In general, it is an extremely efficient response. It took a huge number of users all hammering on the same set of 404 handling routes to get our attention, and we were able to handle the load, though it wasn't trivial to do so. The end user impact was minimal.
If it hadn't been a known-good actor, we had some options to shut down the flood a bit more forcefully, but we didn't want to inadvertently cause errors for vscode users. Like my colleagues have said in this thread already, we really dig what VSCode is doing, and as operational fires go, this one got put out very swiftly and did very little harm.
All that being said, knowing the npm devops team, this will no doubt be a source of insights for making the registry even more resilient in the future :)
at which point they would be back to the annoying race conditions for fresh publishes, no?
Can you speak to why it is so expensive on the NPM side to serve a 404? Would a bloom filter like another commenter mentioned be helpful?
It's refreshing to read actual engineers' writing. After this, going back to tear-jerking snark-filled twitter and medium gnashing of teeth will be hard.
You optimize for the use patterns you anticipate or see in normal usage, because, well, see famous saying about premature optimization. The use pattern we see most often is people installing from pre-determined lists in package.json, so 404s aren't all that common ordinarily.

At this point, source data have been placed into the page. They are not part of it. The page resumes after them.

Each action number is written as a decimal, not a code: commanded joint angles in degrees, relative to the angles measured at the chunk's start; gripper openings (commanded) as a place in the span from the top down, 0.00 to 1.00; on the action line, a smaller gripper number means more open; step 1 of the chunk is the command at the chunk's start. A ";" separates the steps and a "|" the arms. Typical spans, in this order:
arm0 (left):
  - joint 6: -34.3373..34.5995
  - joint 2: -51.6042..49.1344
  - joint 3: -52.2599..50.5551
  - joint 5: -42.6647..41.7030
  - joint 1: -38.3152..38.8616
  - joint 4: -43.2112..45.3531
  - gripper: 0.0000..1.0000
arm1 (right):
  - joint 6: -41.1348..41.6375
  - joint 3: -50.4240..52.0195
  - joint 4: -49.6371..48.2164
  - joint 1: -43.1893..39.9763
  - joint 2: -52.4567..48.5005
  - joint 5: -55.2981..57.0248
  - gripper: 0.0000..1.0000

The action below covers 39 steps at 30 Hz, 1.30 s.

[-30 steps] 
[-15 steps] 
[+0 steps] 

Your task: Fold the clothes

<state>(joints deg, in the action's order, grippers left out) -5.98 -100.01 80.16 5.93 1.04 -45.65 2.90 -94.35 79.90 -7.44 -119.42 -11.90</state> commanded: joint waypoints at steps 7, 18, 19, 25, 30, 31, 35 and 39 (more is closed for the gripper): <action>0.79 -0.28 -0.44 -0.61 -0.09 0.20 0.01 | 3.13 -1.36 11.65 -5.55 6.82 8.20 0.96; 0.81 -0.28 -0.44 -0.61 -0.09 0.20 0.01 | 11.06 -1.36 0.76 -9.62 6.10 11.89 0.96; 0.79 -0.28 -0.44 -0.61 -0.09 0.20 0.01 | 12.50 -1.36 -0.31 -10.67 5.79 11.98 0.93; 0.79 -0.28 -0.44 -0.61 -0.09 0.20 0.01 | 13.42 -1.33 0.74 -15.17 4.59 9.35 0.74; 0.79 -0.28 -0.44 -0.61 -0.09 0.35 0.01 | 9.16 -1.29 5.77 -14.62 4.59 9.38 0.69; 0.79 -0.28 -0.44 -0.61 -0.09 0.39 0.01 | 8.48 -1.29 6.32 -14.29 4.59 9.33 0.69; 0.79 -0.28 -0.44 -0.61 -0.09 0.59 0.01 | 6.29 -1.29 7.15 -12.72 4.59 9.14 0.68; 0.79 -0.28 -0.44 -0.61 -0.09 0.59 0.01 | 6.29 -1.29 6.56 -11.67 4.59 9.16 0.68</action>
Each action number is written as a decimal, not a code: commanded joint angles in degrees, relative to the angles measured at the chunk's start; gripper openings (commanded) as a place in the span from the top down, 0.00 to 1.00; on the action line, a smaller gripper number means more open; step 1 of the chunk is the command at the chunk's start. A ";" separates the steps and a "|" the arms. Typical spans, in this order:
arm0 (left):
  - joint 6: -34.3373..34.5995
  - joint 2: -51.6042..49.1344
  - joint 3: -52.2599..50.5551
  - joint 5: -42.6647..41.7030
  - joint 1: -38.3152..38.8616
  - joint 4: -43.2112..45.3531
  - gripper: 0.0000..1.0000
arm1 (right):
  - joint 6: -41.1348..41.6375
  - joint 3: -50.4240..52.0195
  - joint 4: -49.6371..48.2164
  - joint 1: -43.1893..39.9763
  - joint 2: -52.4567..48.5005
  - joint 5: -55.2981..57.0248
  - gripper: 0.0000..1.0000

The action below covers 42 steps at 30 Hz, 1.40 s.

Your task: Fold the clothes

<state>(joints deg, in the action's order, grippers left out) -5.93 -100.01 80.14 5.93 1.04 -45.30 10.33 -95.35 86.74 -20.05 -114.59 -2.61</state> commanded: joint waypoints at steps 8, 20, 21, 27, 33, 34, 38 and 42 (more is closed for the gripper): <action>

Requests over time where user in India ~= requests over time where user is a vs code user
Overall when you "tested" something, but it still breaks in production and requires a rollback it's usually a sign that your testing strategy isn't could use some improvement - what is the point of testing if it doesn't prevent failures from happening
... also ... not going to lie, this was the first time we've gotten to test several of the checks and balances we have in the npm registry which I was jazzed about :)
On that note, however, respectfully I believe that features which have the potential of hitting the registry so bad should first be beta tested on a private registry and moved on to the high traffic serving CDNs of npm.
And 10% of the daily traffic is from India??? Whoa, every day is a school day.
Well, 17% of the world's population lives in India, so doesn't seems surprising.
You're right that our handling of 404s was naive, and that's definitely something we'll be improving as a result of what we've learned from this incident.
This will likely lead to more fault tolerant systems on both projects and hopefully more collaboration & features in the future.
VSCode is used by a non-negligible number of users, and seems to rely on npm to operate at its best. It would have been good etiquette to let npm know, even though they couldn't forecast this exact situation.
However, it isn't bad etiquette and I'm sure Microsoft could get in touch with the devs. Interesting thought.
I'm not sure I would call my feature "great" if it could have brought down npm.
The feature was so great that npmjs couldn't keep up with it, it was yuuuuuge!